- _What you should do_: Every entry has to be restated word for word.

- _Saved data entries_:
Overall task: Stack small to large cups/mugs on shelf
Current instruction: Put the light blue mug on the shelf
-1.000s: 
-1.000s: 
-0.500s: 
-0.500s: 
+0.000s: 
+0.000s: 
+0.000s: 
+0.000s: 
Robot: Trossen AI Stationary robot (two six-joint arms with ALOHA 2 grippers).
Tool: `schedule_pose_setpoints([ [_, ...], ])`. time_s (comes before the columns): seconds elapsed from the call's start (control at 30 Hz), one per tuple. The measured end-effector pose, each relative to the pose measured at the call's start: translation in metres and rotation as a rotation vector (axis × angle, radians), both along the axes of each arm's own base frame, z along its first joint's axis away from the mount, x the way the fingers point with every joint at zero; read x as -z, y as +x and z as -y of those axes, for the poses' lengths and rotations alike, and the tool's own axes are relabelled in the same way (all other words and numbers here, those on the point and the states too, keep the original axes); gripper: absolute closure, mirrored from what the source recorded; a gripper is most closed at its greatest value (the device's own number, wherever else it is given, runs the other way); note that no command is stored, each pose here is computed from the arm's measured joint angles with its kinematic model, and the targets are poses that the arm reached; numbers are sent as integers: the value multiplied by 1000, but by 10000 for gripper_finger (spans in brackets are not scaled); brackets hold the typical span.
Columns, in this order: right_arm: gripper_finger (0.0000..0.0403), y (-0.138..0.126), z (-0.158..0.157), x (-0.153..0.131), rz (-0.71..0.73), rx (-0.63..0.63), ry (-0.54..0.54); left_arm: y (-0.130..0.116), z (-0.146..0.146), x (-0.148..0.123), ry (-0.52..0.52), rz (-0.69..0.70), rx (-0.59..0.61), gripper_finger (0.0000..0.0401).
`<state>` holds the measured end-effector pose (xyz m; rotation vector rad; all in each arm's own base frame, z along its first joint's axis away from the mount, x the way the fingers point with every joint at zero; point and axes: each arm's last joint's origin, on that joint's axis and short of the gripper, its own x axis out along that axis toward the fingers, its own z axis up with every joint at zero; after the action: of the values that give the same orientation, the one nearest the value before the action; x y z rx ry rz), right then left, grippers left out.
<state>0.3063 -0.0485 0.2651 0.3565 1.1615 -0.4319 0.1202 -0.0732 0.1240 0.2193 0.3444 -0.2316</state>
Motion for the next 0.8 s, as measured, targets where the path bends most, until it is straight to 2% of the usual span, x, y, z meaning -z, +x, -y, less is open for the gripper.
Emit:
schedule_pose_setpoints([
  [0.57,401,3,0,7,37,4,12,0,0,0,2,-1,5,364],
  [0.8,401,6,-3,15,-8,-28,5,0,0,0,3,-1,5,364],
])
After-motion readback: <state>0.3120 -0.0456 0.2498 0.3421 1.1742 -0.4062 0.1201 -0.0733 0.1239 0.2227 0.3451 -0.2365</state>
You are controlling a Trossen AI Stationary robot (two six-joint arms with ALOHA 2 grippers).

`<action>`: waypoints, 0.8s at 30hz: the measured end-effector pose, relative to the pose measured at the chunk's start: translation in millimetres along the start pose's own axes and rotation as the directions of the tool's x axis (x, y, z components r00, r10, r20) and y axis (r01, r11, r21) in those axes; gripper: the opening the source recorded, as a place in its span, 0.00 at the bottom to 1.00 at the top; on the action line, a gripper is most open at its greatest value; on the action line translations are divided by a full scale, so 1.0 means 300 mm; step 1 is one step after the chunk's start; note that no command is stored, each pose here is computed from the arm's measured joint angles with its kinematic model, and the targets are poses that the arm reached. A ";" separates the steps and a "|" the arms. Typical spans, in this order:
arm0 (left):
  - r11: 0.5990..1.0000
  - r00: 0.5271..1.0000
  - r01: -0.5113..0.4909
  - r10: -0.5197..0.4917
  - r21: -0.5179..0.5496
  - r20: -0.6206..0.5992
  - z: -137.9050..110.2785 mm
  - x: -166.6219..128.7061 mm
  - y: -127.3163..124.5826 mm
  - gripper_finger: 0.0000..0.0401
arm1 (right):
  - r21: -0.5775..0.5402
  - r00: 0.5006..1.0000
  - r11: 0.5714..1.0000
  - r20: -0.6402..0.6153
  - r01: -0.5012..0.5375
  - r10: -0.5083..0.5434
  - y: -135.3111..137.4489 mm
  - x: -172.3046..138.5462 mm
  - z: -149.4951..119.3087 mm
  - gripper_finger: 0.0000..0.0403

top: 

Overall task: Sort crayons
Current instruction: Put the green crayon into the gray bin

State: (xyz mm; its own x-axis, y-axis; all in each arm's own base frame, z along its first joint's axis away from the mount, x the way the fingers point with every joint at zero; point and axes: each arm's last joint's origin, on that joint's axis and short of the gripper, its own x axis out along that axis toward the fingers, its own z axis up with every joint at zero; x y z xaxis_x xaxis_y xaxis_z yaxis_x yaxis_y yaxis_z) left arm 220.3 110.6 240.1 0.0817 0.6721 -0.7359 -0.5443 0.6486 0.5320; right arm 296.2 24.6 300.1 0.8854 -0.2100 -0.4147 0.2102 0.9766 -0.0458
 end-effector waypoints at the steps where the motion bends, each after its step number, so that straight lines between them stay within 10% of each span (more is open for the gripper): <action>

- _Output_:
Overall task: Stack small to large cups/mugs on shelf
Current instruction: Put the light blue mug on the shelf
-1.000s: 
-1.000s: 
-0.500s: 
-0.500s: 
+0.000s: 
+0.000s: 
+0.000s: 
+0.000s: 
Robot: Trossen AI Stationary robot (two six-joint arms with ALOHA 2 grippers).
Tool: `schedule_pose_setpoints([ [_, ...], ])`. time_s (comes before the columns): seconds elapsed from the call's start (control at 30 Hz), one per tuple. The measured end-effector pose, each relative to the pose measured at the call's start: translation in metres and rotation as a rotation vector (axis × angle, radians), both along the axes of each arm's own base frame, z along its first joint's axis away from the mount, x the way the fingers point with every joint at zero; read x as -z, y as +x and z as -y of those axes, for the poses' lengths and rotations alike, and the tool's own axes are relabelled in the same way (all other words and numbers here, those on the point and the states too, keep the original axes); gripper: absolute closure, mirrored from what the source recorded; a gripper is most closed at its greatest value (the device's own number, wherever else it is given, runs the other way); note that no command is stored, each pose here is computed from the arm's measured joint angles with its kinematic model, and the targets are poses that the arm reached; numbers are sent as integers: the value multiplied by 1000, but by 10000 for gripper_finger (spans in brackets are not scaled); brackets hold the typical span.
Columns, in this order: right_arm: gripper_finger (0.0000..0.0403), y (-0.138..0.126), z (-0.158..0.157), x (-0.153..0.131), rz (-0.71..0.73), rx (-0.63..0.63), ry (-0.54..0.54); left_arm: y (-0.130..0.116), z (-0.146..0.146), x (-0.148..0.123), ry (-0.52..0.52), rz (-0.69..0.70), rx (-0.59..0.61), gripper_finger (0.0000..0.0401).
`<state>` holds the measured end-effector pose (xyz m; rotation vector rad; all in each arm's own base frame, z along its first joint's axis away from the mount, x the way the fingers point with every joint at zero; point and axes: each arm's last joint's origin, on that joint's axis and short of the gripper, its own x axis out along that axis toward the fingers, its own z axis up with every joint at zero; after the action: of the values that give the same orientation, the one nearest the value before the action; x y z rx ry rz), right then left, grippers left out.
<state>0.3063 -0.0485 0.2651 0.3565 1.1615 -0.4319 0.1202 -0.0732 0.1240 0.2193 0.3444 -0.2316</state>
Motion for the next 0.8 s, as measured, targets where the path bends most, until it is straight to 2% of the usual span, x, y, z meaning -z, +x, -y, less is open for the gripper.
Emit:
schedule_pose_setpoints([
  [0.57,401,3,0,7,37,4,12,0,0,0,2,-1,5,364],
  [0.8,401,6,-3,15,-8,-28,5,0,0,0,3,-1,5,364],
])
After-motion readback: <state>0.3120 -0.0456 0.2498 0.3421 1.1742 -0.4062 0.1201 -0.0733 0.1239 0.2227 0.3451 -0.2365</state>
You are controlling a Trossen AI Stationary robot (two six-joint arms with ALOHA 2 grippers).

`<action>`: waypoints, 0.8s at 30hz: the measured end-effector pose, relative to the pose measured at the chunk's start: translation in millimetres along the start pose's own axes and rotation as the directions of the tool's x axis (x, y, z components r00, r10, r20) and y axis (r01, r11, r21) in those axes; gripper: the opening the source recorded, as a place in its span, 0.00 at the bottom to 1.00 at the top; on the action line, a gripper is most open at its greatest value; on the action line translations are divided by a full scale, so 1.0 means 300 mm; step 1 is one step after the chunk's start; note that no command is stored, each pose here is computed from the arm's measured joint angles with its kinematic model, and the targets are poses that the arm reached. A ";" separates the steps and a "|" the arms. Typical spans, in this order:
arm0 (left):
  - r11: 0.5990..1.0000
  - r00: 0.5271..1.0000
  - r01: -0.5113..0.4909
  - r10: -0.5197..0.4917
  - r21: -0.5179..0.5496
  - r20: -0.6206..0.5992
  - z: -137.9050..110.2785 mm
  - x: -166.6219..128.7061 mm
  - y: -127.3163..124.5826 mm
  - gripper_finger: 0.0000..0.0401
arm1 (right):
  - r21: -0.5775..0.5402
  - r00: 0.5006..1.0000
  - r11: 0.5714..1.0000
  - r20: -0.6402..0.6153
  - r01: -0.5012..0.5375
  - r10: -0.5083..0.5434
  - y: -135.3111..137.4489 mm
  - x: -172.3046..138.5462 mm
  - z: -149.4951..119.3087 mm
  - gripper_finger: 0.0000..0.0403

top: 

Overall task: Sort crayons
Current instruction: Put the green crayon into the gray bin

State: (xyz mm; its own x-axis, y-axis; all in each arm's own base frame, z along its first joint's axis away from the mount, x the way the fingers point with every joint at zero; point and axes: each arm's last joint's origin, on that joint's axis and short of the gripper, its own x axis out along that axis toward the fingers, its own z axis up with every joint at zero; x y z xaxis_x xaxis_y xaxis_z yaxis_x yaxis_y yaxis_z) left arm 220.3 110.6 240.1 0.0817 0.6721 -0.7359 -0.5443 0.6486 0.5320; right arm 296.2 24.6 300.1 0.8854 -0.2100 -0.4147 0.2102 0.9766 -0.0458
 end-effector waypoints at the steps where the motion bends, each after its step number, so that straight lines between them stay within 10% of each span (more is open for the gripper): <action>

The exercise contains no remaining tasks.